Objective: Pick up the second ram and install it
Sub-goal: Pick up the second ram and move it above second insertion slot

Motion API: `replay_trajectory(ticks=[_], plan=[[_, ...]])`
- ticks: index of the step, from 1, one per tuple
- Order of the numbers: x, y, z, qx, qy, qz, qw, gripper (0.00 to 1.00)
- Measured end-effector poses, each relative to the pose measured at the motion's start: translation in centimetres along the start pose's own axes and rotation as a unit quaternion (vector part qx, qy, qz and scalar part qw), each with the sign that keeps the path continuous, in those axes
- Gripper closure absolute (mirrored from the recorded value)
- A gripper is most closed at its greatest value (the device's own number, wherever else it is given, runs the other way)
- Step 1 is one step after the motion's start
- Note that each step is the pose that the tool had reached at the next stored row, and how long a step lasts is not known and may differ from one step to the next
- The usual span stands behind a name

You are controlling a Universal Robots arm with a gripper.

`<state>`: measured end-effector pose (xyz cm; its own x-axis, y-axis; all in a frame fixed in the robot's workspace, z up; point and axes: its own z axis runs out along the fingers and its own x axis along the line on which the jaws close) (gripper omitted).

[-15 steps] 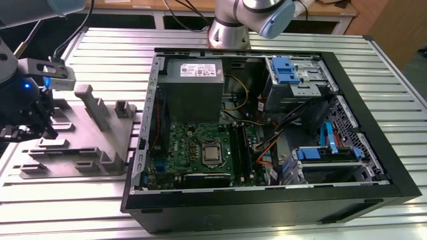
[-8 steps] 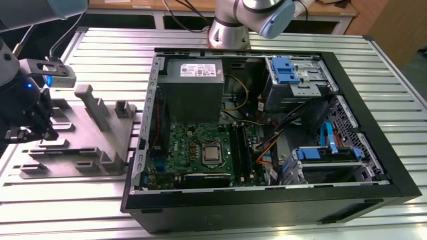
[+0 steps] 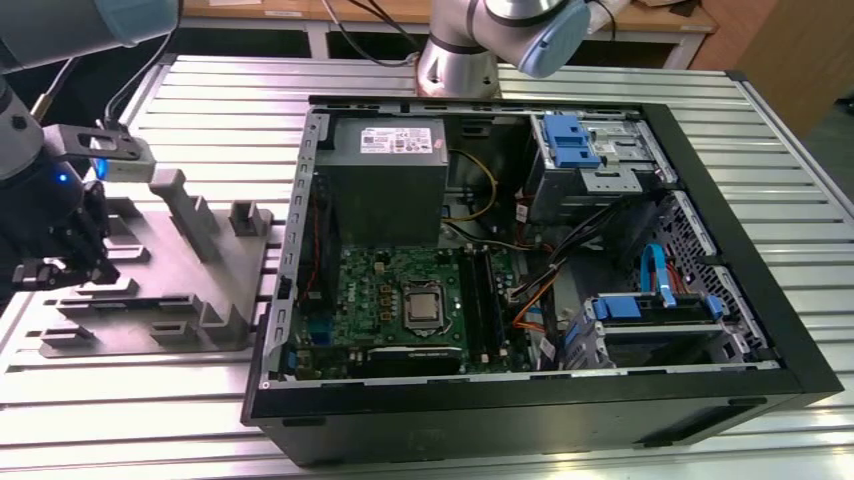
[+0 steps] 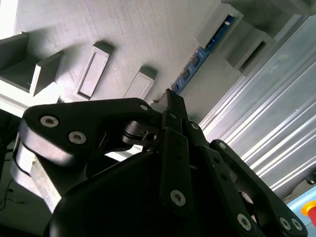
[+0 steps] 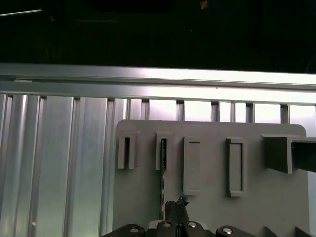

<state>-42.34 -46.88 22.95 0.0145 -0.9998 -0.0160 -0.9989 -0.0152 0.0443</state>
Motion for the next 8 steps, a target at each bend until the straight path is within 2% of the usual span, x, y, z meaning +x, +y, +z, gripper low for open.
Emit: replay_trajectory(ticks=[8], plan=[[0.58,0.30,0.34,0.0001,0.0003,0.004,1.0000,0.90]])
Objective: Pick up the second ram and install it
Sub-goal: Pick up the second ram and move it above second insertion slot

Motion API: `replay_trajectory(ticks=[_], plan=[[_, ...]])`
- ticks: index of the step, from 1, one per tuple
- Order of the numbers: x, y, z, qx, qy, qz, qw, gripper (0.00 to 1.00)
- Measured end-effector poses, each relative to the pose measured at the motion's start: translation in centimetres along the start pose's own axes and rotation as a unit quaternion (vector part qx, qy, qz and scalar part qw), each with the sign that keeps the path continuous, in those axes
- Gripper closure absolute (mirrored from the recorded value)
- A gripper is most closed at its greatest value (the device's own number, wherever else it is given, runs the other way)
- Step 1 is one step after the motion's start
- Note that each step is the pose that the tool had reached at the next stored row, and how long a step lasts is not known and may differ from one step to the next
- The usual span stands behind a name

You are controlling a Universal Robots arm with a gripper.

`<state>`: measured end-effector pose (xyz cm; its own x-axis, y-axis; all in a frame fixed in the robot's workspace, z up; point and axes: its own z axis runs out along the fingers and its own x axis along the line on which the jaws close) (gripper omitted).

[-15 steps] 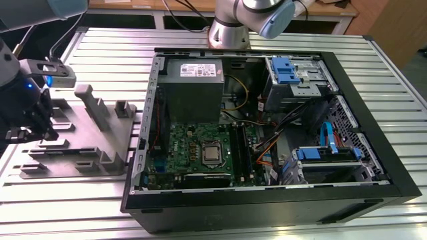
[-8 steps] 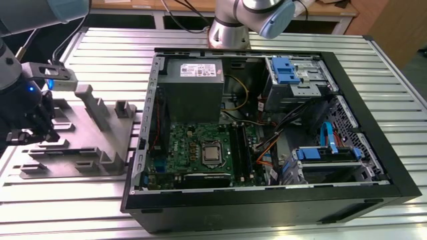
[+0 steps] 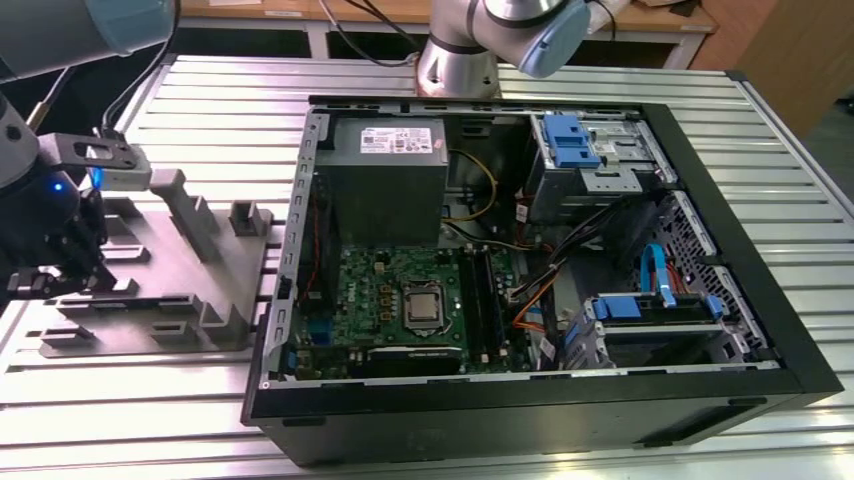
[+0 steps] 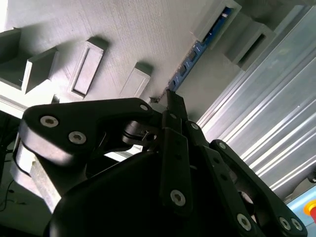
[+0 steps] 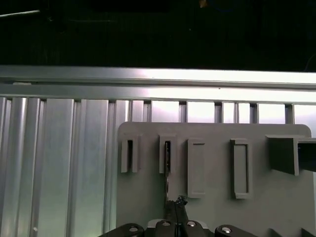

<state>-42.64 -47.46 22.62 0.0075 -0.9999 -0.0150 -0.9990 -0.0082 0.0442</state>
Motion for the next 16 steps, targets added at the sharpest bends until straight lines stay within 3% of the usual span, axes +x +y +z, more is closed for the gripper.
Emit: replay_trajectory(ticks=[11,16], plan=[[0.28,0.31,1.37,0.0001,-0.0001,0.001,1.0000,0.90],[0.28,0.31,1.43,0.0001,0.0000,0.001,1.0000,0.90]])
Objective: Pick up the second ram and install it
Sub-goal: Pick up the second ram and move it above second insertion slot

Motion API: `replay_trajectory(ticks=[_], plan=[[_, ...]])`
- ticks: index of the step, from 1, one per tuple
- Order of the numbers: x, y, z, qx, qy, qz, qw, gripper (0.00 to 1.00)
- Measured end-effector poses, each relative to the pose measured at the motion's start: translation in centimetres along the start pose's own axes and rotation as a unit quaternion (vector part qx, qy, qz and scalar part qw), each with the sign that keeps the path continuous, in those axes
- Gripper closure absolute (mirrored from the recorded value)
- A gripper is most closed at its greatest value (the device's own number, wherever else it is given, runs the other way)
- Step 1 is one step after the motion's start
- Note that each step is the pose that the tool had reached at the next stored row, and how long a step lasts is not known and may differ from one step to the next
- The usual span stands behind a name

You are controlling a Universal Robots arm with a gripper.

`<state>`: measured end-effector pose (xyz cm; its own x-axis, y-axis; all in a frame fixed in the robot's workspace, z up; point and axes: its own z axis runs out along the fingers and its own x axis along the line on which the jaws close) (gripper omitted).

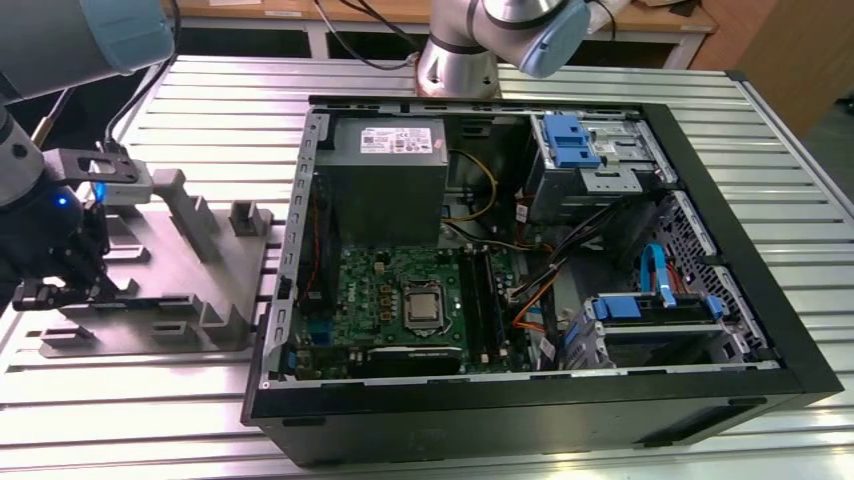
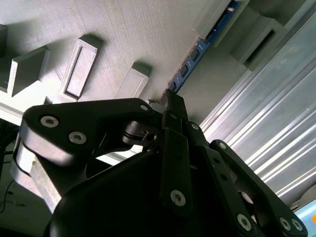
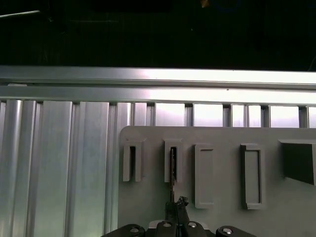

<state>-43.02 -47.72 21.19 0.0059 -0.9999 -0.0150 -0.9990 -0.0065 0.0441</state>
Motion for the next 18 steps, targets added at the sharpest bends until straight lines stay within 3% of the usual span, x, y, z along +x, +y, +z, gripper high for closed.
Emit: replay_trajectory(ticks=[4,8,18], plan=[[0.00,0.00,0.00,0.0000,0.0000,0.000,1.0000,0.89],[0.01,0.00,0.00,0.0000,0.0000,0.000,1.0000,0.70],[0.02,-0.04,0.78,-0.0005,0.0020,-0.036,0.9994,0.70]])
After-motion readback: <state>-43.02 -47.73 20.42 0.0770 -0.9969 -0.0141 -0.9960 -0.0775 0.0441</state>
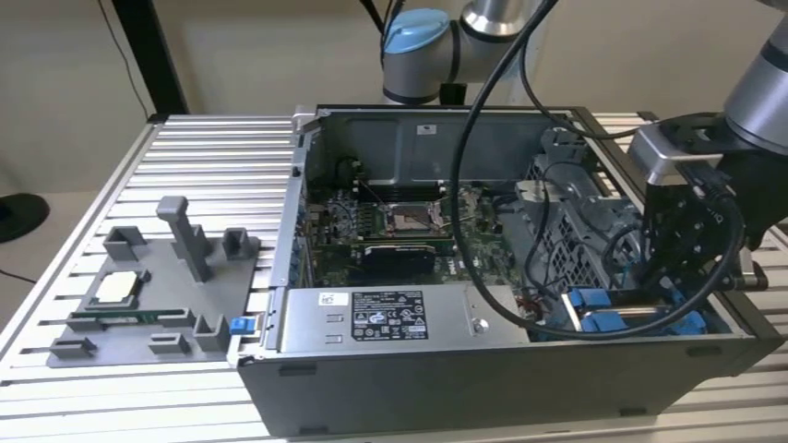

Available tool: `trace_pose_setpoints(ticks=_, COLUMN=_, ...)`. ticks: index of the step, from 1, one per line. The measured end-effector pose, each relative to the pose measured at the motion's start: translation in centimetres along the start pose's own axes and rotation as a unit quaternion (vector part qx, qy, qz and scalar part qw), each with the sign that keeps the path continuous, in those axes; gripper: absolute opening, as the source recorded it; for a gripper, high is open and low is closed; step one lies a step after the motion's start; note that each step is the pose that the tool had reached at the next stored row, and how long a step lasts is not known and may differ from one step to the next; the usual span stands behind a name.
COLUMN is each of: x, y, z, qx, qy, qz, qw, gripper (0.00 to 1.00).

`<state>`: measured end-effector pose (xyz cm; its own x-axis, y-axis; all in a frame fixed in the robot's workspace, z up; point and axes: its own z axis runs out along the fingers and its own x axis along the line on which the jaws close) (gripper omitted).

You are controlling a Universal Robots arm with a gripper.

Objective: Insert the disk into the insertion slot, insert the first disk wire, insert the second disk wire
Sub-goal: 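Insert the first disk wire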

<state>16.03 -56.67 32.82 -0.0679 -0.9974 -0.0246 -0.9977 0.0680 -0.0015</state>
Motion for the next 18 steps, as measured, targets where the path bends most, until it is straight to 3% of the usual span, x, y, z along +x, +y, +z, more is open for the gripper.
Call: trace_pose_setpoints(ticks=18, x=-0.04, y=0.01, z=0.25, qx=0.0001, qy=0.0011, qz=0.0, qw=1.0, gripper=0.0)
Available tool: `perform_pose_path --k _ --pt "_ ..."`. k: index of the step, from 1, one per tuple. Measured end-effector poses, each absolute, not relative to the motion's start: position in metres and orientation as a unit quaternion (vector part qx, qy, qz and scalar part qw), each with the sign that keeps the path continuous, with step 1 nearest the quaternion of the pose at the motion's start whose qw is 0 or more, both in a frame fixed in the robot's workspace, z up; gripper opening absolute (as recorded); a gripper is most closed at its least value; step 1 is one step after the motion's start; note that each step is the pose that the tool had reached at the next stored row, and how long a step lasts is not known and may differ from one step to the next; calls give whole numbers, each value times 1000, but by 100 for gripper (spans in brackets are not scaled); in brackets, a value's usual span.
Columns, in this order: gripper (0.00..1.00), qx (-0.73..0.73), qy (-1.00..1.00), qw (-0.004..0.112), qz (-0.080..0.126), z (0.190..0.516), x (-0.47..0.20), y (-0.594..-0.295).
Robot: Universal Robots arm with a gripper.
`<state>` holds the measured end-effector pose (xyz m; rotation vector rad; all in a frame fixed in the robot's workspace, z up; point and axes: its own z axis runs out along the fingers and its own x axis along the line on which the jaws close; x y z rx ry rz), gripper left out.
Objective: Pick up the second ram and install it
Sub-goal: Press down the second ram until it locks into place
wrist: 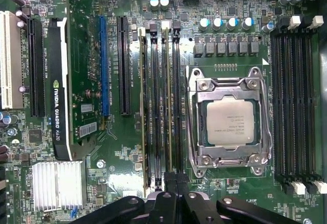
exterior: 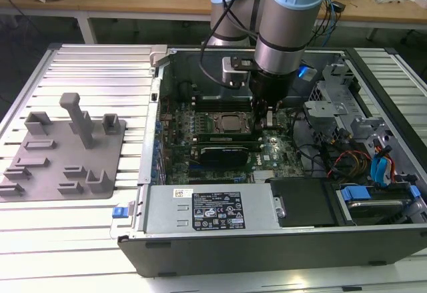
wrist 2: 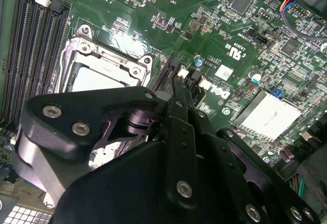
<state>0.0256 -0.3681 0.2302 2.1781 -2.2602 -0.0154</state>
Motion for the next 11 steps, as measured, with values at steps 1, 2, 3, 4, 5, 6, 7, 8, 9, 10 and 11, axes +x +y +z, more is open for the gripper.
perform_pose_path --k 1,2,3,4,5,6,7,8,9,10,11 --pt "8 694 -720 2 -4 234 26 -368" --pt "8 694 -720 2 -4 236 26 -368" --pt "8 694 -720 2 -4 238 26 -368" --pt "8 694 -720 3 -4 240 26 -368" --pt "8 694 -720 3 -4 242 26 -368" --pt "8 694 -720 3 -4 242 26 -368" --pt "8 694 -720 3 -4 242 26 -368" --pt "8 694 -720 3 -4 242 26 -368" --pt "8 694 -720 3 -4 242 25 -368" --pt "8 694 -720 3 -4 242 23 -368" --pt "8 694 -720 3 -4 242 17 -368"
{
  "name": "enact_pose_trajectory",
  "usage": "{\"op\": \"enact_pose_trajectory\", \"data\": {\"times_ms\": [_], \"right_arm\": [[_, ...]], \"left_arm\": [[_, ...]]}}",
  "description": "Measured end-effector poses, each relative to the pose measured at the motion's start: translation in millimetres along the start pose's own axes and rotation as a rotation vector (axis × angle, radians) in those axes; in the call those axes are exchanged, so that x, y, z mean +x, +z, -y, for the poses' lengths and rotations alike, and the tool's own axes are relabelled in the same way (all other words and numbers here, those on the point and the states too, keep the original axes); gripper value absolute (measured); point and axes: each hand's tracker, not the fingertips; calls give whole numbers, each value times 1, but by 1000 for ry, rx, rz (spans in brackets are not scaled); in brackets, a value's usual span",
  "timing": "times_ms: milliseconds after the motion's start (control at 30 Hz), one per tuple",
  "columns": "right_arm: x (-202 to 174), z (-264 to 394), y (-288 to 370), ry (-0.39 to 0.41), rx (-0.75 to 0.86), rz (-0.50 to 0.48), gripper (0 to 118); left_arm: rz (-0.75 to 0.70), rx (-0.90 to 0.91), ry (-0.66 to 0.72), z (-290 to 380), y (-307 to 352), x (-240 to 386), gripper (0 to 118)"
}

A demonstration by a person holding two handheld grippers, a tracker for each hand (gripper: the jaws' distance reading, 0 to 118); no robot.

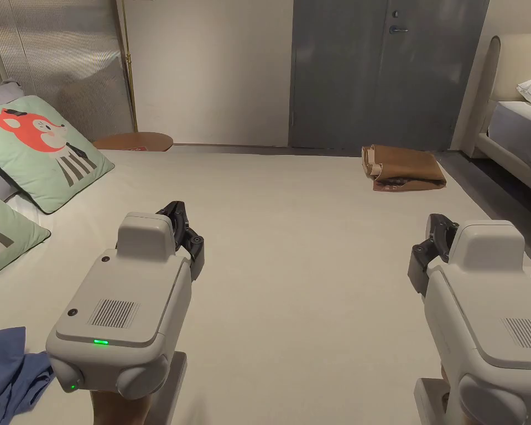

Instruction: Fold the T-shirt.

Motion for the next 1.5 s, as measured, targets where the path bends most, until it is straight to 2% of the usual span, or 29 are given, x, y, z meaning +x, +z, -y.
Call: {"op": "enact_pose_trajectory", "data": {"times_ms": [1500], "right_arm": [[-5, 1, 6, 25, -5, -11, 1]], "left_arm": [[9, -31, 12, 7, 7, -2, 0]]}}
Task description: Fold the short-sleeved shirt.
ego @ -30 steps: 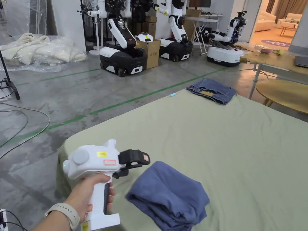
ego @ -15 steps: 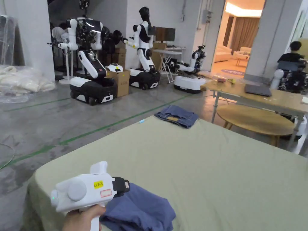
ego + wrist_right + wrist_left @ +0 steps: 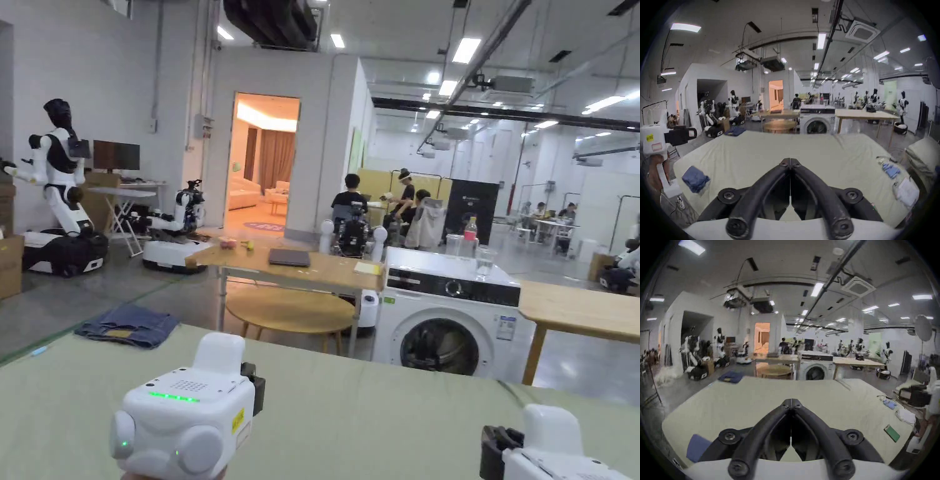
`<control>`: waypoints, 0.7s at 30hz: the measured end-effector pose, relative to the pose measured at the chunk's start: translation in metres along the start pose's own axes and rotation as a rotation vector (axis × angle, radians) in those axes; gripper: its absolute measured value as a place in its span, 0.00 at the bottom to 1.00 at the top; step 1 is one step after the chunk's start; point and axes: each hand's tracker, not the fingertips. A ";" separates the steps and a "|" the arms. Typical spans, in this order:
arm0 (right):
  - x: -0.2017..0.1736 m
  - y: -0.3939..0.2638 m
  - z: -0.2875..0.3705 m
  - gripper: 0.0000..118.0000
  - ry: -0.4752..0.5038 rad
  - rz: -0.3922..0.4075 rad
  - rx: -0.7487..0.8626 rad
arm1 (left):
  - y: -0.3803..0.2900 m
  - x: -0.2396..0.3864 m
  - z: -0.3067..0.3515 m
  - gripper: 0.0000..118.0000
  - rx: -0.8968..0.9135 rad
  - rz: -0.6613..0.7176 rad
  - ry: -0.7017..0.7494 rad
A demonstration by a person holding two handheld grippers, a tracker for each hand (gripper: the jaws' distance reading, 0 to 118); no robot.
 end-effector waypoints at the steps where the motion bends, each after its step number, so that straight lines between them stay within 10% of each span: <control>1: 0.003 0.007 0.004 0.00 -0.026 0.012 0.030 | 0.006 0.014 -0.002 0.00 0.006 -0.013 -0.005; 18: 0.017 0.015 0.025 0.05 -0.105 0.048 0.133 | 0.026 0.059 0.015 0.00 0.049 -0.155 0.011; 21: 0.014 0.015 0.024 0.18 -0.093 0.050 0.128 | 0.023 0.059 0.013 0.18 0.048 -0.154 0.019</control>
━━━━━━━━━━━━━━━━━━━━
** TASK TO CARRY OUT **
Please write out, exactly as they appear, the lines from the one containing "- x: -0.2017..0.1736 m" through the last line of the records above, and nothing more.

** SOLUTION TO THIS PROBLEM **
  - x: -0.2017..0.1736 m
  - y: -0.3939..0.2638 m
  - z: -0.2875..0.3705 m
  - gripper: 0.0000..118.0000
  - ry: -0.4752..0.5038 rad
  - rz: -0.3922..0.4075 rad
  - rx: -0.7487..0.8626 rad
arm1 (left):
  - y: -0.3803..0.2900 m
  - x: -0.2396..0.3864 m
  - z: -0.3067..0.3515 m
  - gripper: 0.0000..118.0000
  - rx: -0.8968..0.9135 rad
  - rz: -0.6613..0.7176 rad
  - ry: -0.7017..0.7494 rad
A demonstration by a person holding two handheld grippers, a tracker for each hand (gripper: the jaws' distance reading, 0 to 118); no robot.
 end-effector waypoints at the steps where the motion bends, each after its step number, so that straight lines between them stay within 10% of each span: <control>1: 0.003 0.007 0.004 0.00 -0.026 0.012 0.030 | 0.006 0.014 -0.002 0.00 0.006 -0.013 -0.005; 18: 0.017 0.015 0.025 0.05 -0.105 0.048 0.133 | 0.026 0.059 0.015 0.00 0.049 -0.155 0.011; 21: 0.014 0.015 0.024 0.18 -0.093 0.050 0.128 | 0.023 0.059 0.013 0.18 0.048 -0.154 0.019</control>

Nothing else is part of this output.